Fiesta y consumo
Celebración, para la cultura Occidental, se ha convertido en sinónimo inevitable de consumo. En el marco de las fiestas aparece siempre la oportunidad para publicistas y comerciantes de aumentar la necesidad de que quienes celebran, adquieran objetos en abundancia. La dinámica se ha consolidado de tal manera que incluso la celebración misma ha quedado supeditada a la obtención y distribución de estos bienes hasta el punto en el que si no los hay, la celebración desaparece también. El caso patente en el que la fiesta depende del consumo es la instauración de celebraciones tales como el día del padre (que en Colombia no coincide con el día de san José, fiesta religiosa en la que tiene su origen) en las cuales la celebración no consiste ya -como se pretendió al instaurarla- en la exaltación de las virtudes y sacrificios que supone ser padre, y en consecuencia, en la manifestación de agradecimiento, sino en atiborrar al homenajeado de regalos, aunque no exista la menor muestra de gratitud por parte de quienes los entregan. En el caso del día del niño sobra explicar por qué es una fiesta puramente de consumo.

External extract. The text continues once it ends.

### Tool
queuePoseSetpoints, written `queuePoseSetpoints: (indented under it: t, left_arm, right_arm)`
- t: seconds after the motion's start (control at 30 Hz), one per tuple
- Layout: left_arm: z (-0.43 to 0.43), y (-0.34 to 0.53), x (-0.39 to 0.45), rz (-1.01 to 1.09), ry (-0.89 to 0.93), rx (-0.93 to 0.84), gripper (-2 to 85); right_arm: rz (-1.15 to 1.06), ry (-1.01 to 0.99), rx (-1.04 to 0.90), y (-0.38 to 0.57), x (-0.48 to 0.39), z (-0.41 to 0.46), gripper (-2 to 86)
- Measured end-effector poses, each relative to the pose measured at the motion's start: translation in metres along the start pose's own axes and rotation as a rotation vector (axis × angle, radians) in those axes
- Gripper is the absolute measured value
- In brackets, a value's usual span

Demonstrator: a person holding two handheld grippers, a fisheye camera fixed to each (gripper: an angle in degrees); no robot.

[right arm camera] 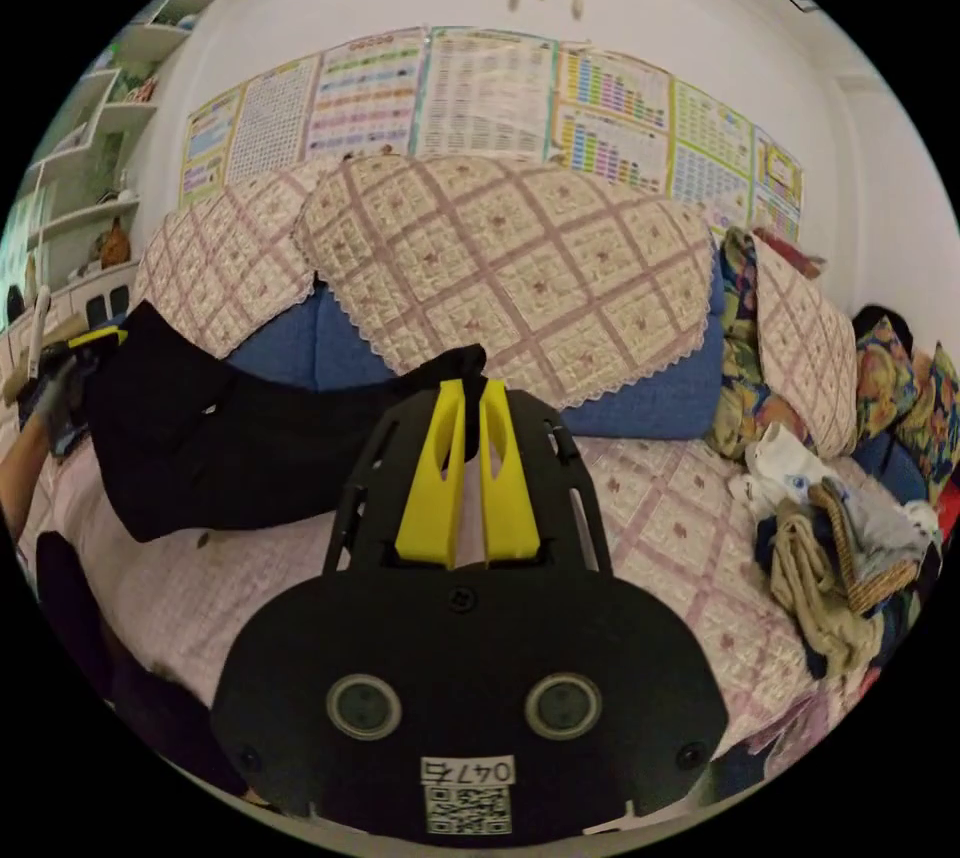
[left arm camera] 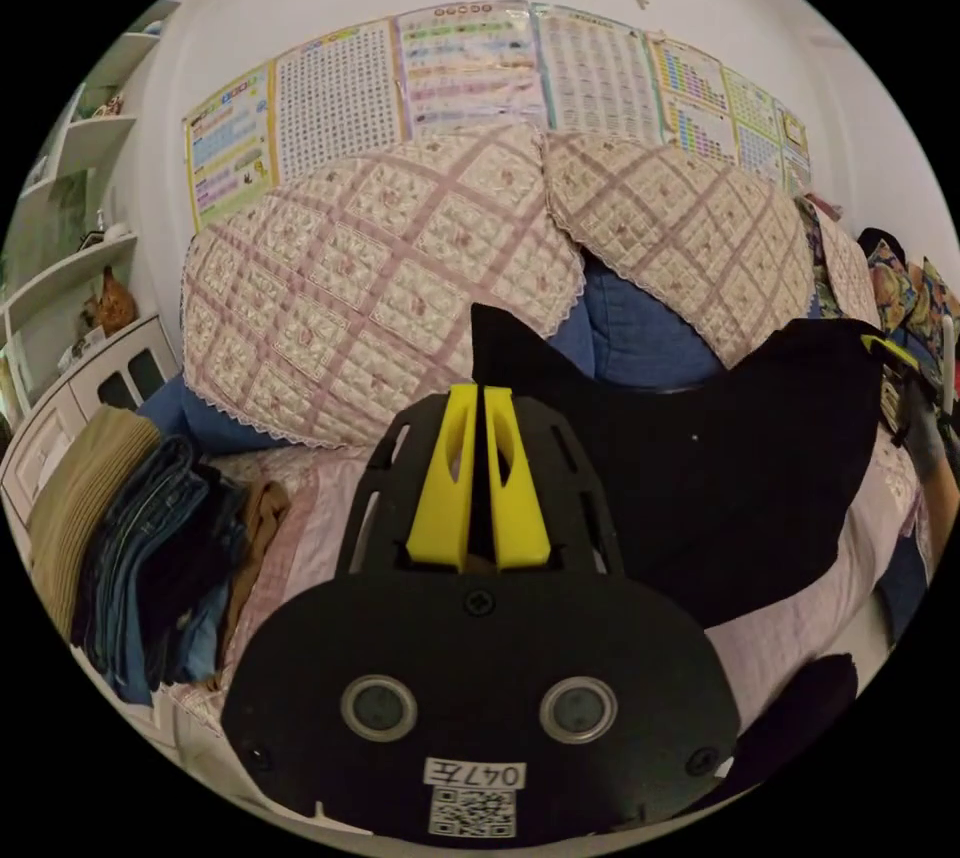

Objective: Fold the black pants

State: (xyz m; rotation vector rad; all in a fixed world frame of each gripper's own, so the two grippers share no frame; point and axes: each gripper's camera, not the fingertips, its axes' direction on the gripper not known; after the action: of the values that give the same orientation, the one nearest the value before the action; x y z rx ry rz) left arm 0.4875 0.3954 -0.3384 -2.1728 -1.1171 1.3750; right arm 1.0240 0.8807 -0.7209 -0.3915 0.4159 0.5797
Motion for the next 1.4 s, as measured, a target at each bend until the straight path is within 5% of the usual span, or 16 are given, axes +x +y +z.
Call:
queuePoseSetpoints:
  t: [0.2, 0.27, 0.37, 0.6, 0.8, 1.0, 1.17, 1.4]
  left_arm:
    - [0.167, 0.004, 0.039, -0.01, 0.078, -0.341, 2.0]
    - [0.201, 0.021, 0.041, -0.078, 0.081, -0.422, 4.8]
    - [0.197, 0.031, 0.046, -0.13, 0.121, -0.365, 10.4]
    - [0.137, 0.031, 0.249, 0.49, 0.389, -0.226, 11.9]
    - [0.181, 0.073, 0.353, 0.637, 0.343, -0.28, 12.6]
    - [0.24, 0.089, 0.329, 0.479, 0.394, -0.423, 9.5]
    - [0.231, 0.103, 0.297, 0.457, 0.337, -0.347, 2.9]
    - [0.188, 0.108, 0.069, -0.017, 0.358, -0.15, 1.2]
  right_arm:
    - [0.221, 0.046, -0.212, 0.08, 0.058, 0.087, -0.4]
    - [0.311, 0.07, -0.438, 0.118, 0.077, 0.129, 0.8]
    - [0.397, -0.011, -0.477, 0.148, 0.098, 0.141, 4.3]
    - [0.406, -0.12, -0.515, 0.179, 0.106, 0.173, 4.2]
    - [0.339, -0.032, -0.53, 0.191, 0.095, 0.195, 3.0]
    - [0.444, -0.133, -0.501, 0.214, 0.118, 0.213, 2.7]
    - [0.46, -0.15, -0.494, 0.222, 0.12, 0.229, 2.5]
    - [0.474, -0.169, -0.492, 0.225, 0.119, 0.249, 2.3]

Así las cosas, para nuestro tiempo son las dinámicas de producción y consumo los que determinan qué, cuándo y cómo se celebra. Con esto la celebración cambia de sentido. De representar una ocasión en la que, además de resaltar una situación, persona o virtud, se lleva a cabo una especie de inversión del orden cotidiano, una ruptura con las rutinas y como consecuencia una suerte de catarsis que permite comenzar un nuevo ciclo con fuerzas renovadas. La fiesta permite abrir un espacio en el que se experimenta de manera distinta la relación con los otros y en el cual se transforma de manera radical la percepción del mundo. La novedad es entonces una característica necesaria de la celebración, pues sin ella no se alcanza el sentido pleno que tiene esta experiencia humana.

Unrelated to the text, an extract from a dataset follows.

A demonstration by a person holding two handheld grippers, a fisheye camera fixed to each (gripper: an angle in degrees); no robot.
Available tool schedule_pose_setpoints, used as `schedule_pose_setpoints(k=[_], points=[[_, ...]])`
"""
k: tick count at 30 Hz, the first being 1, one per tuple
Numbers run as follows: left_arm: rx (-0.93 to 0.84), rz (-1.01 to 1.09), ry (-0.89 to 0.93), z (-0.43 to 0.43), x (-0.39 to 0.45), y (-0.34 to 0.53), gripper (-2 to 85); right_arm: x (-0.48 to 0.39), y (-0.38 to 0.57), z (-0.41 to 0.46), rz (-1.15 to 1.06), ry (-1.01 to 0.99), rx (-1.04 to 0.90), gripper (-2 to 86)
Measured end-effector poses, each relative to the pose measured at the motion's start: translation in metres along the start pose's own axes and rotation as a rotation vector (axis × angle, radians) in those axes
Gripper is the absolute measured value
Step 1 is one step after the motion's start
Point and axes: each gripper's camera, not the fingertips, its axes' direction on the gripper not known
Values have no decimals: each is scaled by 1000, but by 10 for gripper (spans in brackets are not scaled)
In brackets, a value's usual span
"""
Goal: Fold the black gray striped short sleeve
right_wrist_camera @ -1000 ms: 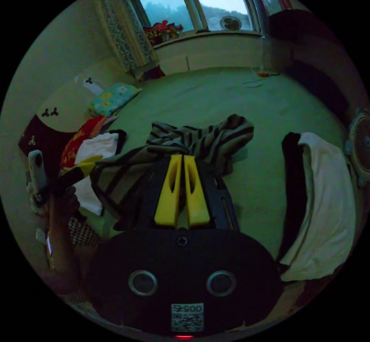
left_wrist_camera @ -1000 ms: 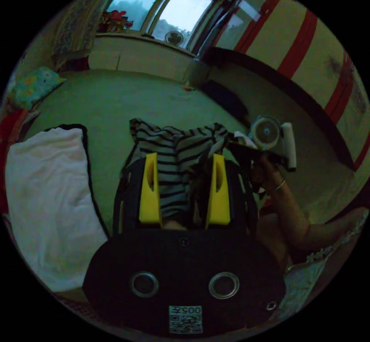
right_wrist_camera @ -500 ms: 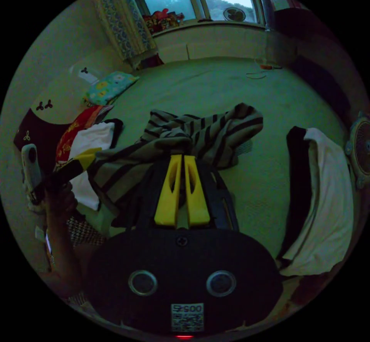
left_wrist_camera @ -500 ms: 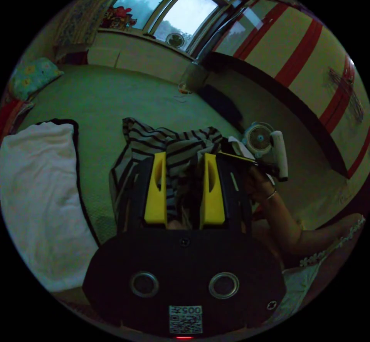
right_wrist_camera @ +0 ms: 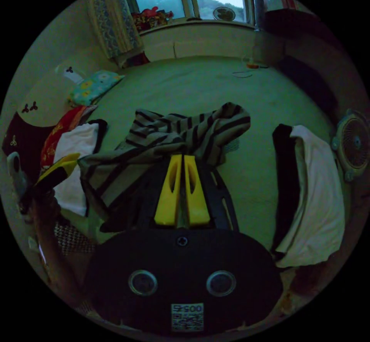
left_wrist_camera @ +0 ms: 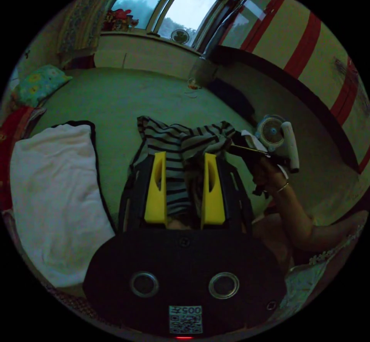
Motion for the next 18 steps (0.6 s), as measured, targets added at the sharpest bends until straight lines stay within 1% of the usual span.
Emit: schedule_pose_setpoints(k=[3, 9, 15, 18], points=[[1, -20, -10, -5, 0, 2, 136, 4, 1, -4, 10, -43, 5, -17], [-50, 3, -90, -3, 14, 0, 136, 13, 3, -12, 61, -23, 21, -16], [-66, -11, -113, -3, 25, -2, 136, 17, 6, -18, 86, -62, 14, -17], [-80, -57, -194, -4, 31, -4, 132, 18, 8, -23, 99, -44, 20, -17]])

Cuando se perturba el sentido de la celebración y se introduce como motor y elemento constitutivo de ésta el consumo sin más, se deteriora no solo el contenido de la fiesta misma sino, sobre todo, la función que ejerce en el equilibrio de la vida social. Dado que el consumo se ha convertido en una dinámica omnipresente en nuestra cultura, es una actividad que ya no reviste ninguna novedad. Cumpleaños y navidades son solo un momento más en el cual se aprovecha para comprar más, así no exista ninguna necesidad.

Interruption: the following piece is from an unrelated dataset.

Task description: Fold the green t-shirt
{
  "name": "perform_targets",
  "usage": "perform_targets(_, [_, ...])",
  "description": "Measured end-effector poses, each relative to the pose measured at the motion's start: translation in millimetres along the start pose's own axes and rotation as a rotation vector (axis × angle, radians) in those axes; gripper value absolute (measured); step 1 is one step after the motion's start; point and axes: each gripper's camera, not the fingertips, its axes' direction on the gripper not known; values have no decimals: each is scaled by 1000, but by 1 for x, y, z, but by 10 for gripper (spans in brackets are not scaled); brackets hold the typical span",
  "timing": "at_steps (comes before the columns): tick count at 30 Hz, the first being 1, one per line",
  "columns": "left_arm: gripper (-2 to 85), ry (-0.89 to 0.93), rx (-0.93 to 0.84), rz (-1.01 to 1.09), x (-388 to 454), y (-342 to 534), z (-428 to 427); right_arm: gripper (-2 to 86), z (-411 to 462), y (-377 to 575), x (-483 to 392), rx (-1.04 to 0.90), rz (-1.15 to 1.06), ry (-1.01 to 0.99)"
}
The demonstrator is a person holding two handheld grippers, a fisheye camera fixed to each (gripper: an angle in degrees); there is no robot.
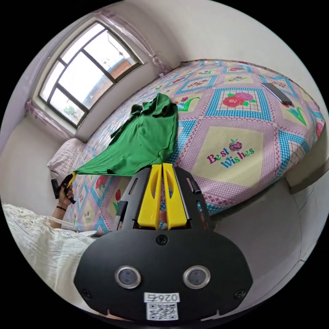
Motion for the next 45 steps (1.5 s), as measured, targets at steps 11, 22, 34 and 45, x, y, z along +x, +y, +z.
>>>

Para las nuevas generaciones esta situación es nefasta. Aumenta el índice de aburrimiento y cada vez es más difícil conseguir algo que realmente sorprenda e ilusione estas nuevas almas. Es tal la saturación de productos que ninguno realmente representa una novedad. La situación se agrava cuando se constata el casi completo desconocimiento de estas nuevas generaciones sobre el origen y sentido de celebraciones como la Navidad. El referente histórico es nulo y ni decir de la conciencia espiritual de la fiesta.
Para que a nuestros niños no les pase como al rey glotón, que no quedó nunca satisfecho por falta de apetito, haría falta instaurar una nueva dinámica en la que también el regalo adquiera un nuevo sentido.